Michael Goldenberg (born January 18, 1965) is an American playwright, screenwriter and film director. He graduated from the Carnegie Mellon College of Drama in 1986 with a B.F.A. Goldenberg is best known for writing the screenplay for the film Harry Potter and the Order of the Phoenix, which was the only time a Harry Potter film did not have its screenplay written by Steve Kloves.

==Career==
Goldenberg was the screenwriter and director of Bed of Roses (1996). He was the co-screenwriter for the film adaptation of Contact (1997) and co-adapted the live-action version of Peter Pan (2003) with director P. J. Hogan.

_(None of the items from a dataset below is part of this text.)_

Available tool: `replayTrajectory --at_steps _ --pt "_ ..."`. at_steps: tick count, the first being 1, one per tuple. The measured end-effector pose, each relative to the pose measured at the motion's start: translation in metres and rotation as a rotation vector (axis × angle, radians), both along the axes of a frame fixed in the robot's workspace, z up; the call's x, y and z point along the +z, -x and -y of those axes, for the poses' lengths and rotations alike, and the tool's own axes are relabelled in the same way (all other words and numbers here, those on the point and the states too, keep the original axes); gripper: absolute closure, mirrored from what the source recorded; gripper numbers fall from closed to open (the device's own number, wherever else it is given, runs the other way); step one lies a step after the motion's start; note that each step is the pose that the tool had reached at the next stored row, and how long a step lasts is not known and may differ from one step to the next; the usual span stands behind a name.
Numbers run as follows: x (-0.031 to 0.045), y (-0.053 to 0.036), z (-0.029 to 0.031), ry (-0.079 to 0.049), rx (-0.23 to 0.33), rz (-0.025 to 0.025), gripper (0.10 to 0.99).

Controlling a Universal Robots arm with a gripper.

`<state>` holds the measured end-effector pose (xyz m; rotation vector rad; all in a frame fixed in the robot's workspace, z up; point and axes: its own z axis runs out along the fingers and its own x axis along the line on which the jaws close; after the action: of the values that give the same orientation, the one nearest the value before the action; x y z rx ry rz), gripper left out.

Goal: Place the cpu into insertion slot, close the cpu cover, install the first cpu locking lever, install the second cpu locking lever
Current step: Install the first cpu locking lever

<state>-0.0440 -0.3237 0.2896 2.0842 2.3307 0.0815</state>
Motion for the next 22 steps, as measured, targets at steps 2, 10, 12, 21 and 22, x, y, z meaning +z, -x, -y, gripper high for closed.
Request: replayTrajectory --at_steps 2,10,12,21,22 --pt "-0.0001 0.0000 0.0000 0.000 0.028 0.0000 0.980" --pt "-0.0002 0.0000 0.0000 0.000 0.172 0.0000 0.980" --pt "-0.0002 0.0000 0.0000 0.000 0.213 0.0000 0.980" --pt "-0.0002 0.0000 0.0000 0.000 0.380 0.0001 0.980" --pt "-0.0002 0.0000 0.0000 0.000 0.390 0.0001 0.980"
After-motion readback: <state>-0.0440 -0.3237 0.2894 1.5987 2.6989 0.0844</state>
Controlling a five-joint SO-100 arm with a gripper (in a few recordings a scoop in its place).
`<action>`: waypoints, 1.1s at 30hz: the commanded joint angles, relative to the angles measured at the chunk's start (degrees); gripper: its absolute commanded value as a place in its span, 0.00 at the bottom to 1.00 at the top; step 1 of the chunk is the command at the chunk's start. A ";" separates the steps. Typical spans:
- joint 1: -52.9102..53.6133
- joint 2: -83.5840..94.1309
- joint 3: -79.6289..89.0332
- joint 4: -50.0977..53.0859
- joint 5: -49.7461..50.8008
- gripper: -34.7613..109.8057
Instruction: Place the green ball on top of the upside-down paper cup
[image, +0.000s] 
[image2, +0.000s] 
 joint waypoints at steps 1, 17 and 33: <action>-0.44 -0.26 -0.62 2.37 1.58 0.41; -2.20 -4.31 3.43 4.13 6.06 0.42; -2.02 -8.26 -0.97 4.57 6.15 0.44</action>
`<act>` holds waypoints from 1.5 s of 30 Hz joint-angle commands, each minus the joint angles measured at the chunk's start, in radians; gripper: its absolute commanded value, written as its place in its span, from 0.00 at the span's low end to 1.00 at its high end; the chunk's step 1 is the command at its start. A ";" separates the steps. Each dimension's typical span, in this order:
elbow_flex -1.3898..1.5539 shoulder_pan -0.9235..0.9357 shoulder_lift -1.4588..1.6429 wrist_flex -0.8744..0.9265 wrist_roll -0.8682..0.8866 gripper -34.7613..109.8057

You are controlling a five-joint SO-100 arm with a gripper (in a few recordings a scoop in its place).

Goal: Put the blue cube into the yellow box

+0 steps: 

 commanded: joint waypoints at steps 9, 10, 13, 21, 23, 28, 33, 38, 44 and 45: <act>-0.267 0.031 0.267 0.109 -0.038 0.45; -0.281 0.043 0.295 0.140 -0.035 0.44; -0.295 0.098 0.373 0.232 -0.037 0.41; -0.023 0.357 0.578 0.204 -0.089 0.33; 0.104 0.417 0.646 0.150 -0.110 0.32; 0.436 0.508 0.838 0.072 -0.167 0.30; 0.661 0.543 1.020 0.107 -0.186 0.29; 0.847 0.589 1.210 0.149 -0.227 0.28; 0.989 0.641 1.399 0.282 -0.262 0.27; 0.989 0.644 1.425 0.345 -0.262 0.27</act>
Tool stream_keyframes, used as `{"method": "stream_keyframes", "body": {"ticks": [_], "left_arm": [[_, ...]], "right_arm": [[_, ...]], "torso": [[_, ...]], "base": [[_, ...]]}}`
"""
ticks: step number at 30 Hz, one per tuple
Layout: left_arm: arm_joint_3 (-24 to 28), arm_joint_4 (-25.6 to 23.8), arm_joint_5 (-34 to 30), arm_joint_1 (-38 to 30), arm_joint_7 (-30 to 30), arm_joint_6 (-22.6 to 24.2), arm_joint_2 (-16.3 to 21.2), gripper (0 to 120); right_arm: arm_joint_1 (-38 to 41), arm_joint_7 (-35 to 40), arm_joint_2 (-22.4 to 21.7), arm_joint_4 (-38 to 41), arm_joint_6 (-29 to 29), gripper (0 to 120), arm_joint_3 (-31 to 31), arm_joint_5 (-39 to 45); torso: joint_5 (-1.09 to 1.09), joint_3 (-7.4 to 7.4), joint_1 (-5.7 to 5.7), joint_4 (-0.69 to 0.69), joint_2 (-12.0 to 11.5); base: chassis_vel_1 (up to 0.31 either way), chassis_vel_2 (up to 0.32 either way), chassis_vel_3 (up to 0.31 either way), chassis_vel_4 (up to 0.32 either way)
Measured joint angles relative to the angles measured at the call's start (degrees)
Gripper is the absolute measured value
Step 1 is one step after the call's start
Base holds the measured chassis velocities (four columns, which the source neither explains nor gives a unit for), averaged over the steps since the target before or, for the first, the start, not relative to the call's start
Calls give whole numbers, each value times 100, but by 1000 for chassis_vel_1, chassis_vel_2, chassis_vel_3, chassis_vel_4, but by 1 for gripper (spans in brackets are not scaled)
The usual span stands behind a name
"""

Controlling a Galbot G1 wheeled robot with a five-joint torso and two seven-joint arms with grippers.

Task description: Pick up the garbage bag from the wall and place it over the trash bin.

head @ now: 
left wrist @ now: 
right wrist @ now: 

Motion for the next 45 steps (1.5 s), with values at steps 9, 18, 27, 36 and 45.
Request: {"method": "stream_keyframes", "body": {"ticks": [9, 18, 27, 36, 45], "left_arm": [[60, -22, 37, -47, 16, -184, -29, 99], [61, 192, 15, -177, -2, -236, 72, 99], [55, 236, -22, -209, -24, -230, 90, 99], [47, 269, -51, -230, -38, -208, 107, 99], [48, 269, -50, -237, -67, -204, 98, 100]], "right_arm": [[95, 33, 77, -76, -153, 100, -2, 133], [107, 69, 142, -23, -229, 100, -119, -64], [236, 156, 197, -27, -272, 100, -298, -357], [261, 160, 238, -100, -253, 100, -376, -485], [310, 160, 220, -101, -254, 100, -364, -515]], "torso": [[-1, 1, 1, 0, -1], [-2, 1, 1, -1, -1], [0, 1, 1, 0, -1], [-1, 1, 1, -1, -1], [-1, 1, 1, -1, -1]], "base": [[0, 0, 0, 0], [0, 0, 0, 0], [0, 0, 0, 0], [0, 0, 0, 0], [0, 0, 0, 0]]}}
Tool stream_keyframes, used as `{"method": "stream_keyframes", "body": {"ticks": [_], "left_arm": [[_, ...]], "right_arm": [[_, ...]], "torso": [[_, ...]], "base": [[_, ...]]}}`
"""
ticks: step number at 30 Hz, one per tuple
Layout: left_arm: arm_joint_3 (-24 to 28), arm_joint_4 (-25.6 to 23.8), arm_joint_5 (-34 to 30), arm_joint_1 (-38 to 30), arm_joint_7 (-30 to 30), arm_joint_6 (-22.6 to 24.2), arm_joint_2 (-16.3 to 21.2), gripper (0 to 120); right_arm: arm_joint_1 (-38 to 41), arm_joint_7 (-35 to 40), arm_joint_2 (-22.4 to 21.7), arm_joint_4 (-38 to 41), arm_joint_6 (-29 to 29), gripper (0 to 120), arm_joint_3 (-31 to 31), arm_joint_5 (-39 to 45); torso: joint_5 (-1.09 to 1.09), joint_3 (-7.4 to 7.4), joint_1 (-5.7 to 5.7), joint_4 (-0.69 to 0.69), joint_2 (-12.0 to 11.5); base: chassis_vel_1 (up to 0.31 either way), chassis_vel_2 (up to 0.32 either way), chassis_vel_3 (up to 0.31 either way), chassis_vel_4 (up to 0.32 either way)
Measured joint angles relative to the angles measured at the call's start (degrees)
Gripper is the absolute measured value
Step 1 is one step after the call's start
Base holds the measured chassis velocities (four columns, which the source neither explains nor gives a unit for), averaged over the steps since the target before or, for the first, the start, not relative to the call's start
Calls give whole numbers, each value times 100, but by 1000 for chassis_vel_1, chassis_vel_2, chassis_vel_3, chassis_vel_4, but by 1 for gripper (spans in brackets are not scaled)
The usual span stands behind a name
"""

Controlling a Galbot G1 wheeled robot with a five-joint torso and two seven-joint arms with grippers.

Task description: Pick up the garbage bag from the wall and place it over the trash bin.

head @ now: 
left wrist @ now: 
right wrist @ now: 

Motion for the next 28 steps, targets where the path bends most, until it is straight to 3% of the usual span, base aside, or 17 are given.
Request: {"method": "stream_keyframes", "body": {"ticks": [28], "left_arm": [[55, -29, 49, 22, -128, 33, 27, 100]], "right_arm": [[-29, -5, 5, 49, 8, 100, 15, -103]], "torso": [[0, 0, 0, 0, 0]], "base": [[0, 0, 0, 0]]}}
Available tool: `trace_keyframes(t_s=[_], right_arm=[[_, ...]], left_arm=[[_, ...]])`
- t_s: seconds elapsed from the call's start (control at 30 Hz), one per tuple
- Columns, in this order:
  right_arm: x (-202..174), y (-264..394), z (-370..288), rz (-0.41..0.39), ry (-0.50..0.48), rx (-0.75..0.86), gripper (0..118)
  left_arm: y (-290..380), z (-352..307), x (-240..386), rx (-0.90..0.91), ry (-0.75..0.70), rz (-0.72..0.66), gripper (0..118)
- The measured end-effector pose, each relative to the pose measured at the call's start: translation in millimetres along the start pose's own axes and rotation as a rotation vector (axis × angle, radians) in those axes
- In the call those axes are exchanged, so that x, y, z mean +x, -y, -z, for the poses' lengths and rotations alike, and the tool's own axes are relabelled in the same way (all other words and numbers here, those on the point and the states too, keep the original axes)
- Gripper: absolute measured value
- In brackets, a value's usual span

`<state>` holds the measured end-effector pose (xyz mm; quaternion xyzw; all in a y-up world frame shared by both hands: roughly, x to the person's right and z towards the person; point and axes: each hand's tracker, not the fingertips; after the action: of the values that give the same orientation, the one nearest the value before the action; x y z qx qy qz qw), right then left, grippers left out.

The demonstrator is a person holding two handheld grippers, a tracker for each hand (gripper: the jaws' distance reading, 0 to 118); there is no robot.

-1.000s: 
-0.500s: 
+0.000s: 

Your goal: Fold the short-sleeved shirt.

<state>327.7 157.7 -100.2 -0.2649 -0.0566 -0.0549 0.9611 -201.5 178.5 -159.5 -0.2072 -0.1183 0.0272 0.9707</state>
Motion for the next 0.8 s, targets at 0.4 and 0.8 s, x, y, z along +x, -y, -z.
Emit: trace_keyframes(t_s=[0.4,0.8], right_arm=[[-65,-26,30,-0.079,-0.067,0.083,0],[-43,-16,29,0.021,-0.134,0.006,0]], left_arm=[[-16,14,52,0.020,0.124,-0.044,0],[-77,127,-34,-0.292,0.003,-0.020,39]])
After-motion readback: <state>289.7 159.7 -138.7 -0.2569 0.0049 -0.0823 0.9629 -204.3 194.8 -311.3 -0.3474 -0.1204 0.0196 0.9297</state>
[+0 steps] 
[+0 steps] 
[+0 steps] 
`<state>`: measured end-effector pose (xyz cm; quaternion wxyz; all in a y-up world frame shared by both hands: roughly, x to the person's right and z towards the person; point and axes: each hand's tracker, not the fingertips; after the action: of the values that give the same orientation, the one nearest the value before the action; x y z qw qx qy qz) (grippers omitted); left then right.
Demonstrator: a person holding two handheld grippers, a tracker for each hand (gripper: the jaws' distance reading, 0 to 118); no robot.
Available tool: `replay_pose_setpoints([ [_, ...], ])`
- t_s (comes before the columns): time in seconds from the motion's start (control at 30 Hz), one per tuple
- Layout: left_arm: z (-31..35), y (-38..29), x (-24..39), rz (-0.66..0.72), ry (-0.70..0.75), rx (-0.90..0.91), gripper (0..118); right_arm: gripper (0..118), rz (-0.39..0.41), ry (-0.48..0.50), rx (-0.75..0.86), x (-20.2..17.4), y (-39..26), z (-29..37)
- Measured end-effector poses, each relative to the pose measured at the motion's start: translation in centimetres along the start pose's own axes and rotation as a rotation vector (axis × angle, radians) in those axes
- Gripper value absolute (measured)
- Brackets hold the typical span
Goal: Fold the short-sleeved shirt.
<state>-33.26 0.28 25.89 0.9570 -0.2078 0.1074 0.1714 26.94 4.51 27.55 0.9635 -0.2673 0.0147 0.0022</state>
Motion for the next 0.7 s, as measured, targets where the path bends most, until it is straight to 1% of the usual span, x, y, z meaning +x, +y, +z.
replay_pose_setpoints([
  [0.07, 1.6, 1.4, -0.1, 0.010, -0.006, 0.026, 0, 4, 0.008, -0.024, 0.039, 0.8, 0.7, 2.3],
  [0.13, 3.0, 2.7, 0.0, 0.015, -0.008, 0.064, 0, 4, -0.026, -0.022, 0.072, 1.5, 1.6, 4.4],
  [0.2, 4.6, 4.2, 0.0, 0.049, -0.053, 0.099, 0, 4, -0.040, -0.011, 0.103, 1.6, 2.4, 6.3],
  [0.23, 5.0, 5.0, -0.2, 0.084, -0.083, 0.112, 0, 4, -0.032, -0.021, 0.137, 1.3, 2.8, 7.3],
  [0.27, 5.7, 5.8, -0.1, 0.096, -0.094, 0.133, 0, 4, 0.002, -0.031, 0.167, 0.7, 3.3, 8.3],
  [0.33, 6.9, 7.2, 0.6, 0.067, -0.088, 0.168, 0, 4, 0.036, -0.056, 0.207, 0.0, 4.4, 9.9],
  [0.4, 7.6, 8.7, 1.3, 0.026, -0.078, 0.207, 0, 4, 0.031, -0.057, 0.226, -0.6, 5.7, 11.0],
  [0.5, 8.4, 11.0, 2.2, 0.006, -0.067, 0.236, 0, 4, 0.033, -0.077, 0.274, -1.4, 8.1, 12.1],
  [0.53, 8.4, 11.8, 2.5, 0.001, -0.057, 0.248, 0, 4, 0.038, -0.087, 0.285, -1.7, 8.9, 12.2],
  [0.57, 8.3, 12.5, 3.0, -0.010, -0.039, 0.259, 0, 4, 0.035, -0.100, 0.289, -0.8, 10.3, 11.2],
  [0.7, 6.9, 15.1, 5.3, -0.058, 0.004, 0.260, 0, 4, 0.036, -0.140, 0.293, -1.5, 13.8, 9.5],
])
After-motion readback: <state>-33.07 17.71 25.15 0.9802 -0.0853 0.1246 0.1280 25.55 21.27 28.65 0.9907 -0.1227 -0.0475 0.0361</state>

He is also the screenwriter for the fifth Harry Potter film Harry Potter and the Order of the Phoenix (2007).

Goldenberg was selected to write the screenplay for Harry Potter and the Order of the Phoenix in November 2004 when Steve Kloves, who had adapted the previous four Harry Potter books, turned down the opportunity to do the fifth film due to exhaustion and an interest in pursuing other projects. The BBC reported Goldenberg was to write and direct a futuristic drama for Warner Bros. afterward. He was also one of the screenwriters for the superhero movie Green Lantern, having rewritten the script for director Martin Campbell.

He also co-wrote (with Geoff Johns) the Green Lantern Prequel Special: SINESTRO #1 for DC Comics (featuring Sinestro from the Green Lantern film). It had a "Movie Art" cover (using a still from the film) and internal art by Fernando Dagnino Guerra. The comic was one of 5 different comic Prequel Specials. He also wrote a screenplay for a Wonder Woman film that was not used.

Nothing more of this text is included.